Inspired by a real casino, I wonder if users online would appreciate it
if we stayed out of their pockets and let them do it for us instead.
Instead of paying out sportsbetting winnings automatically, we could
notify a user that his bet was settled and that he can head over to his
bet and cash out the winnings to his account any time.
The same goes for games; instead of cashing out wins to a player’s
account after each bet, we could - like in a casino - cumulate all
winnings in the slot machine itself, also known as a game session, for
the player to cash out by pushing a button once he’s done playing. To
reduce the amount of small bets taken from the account, we could also
encourage users to feed the slot machine before they start playing.
In practice, we would extract behaviour out of the account aggregate and move it into the sportsbet and game session aggregates. It wouldn’t be until the end of their lifecycles, that we would involve the account aggregate to move money around.
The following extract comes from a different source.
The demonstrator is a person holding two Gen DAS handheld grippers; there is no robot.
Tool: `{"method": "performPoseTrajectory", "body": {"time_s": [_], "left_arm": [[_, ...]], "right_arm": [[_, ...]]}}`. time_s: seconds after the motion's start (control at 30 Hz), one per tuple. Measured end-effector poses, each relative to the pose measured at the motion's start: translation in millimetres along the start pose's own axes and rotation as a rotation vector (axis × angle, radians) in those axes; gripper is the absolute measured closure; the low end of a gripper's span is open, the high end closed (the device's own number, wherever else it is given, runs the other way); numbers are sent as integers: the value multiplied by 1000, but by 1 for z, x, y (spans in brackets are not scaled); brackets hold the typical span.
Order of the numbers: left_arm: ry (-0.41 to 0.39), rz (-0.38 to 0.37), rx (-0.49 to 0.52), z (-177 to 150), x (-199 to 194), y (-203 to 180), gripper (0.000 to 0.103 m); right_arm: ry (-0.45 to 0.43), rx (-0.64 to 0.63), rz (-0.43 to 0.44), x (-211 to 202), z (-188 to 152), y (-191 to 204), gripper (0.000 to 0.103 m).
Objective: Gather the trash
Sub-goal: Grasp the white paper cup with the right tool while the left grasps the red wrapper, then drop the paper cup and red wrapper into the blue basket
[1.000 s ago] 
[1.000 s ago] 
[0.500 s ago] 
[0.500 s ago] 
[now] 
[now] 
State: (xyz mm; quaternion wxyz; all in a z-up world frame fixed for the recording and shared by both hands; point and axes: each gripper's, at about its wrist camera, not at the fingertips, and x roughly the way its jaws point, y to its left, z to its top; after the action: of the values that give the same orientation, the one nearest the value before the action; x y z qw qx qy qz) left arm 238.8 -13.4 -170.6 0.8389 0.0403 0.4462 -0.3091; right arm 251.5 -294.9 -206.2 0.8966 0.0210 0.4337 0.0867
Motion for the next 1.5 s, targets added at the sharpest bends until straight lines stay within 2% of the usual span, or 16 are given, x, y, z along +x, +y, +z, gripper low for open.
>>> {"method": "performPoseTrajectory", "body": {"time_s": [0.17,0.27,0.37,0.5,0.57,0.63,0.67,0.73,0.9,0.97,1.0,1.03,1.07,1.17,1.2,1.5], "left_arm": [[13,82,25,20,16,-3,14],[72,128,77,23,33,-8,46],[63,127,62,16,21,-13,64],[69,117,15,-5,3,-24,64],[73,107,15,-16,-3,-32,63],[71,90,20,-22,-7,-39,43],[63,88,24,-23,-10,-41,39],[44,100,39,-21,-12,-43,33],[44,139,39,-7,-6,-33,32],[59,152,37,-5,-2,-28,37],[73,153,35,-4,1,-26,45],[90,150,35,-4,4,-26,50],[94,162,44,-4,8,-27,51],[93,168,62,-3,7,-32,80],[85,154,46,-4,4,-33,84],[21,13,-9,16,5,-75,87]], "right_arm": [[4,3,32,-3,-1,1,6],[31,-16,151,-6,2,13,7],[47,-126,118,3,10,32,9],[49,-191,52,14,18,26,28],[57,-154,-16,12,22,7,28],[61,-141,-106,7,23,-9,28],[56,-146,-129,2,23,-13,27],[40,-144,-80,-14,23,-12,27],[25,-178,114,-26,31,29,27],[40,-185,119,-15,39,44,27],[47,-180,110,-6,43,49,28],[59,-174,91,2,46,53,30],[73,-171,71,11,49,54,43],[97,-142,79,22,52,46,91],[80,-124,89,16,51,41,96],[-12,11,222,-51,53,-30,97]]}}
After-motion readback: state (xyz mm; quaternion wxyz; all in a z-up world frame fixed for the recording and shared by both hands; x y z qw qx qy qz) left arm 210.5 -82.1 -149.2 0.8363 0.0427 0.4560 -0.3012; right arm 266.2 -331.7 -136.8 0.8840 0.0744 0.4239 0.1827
By spreading activity to other and shorter lived aggregates, and having the player do a bit of our work, we could reduce the amount of concurrency on the account aggregate and end up with less transactional failures.
But can we really expect of users to cash out manually? Probably not, but we can still use most of the mechanics we just came up with, but cash out automatically. We can cash out winnings automatically when a user leaves a game session. We can queue up sportsbetting winnings and cash out when a user isn’t playing a game.
By exploring alternatives, we discovered that we can work the model to reduce activity and concurrency on the account aggregate, lowering the chances for transactional failures. Now, it’s only fair to say that there are other, more technical, options. The most obvious one would probably be making the existing transactions on the account aggregate shorter, also lowering the chance of concurrent use of the account.
I can’t help but guess the actor model might be a better fit for this type of problem.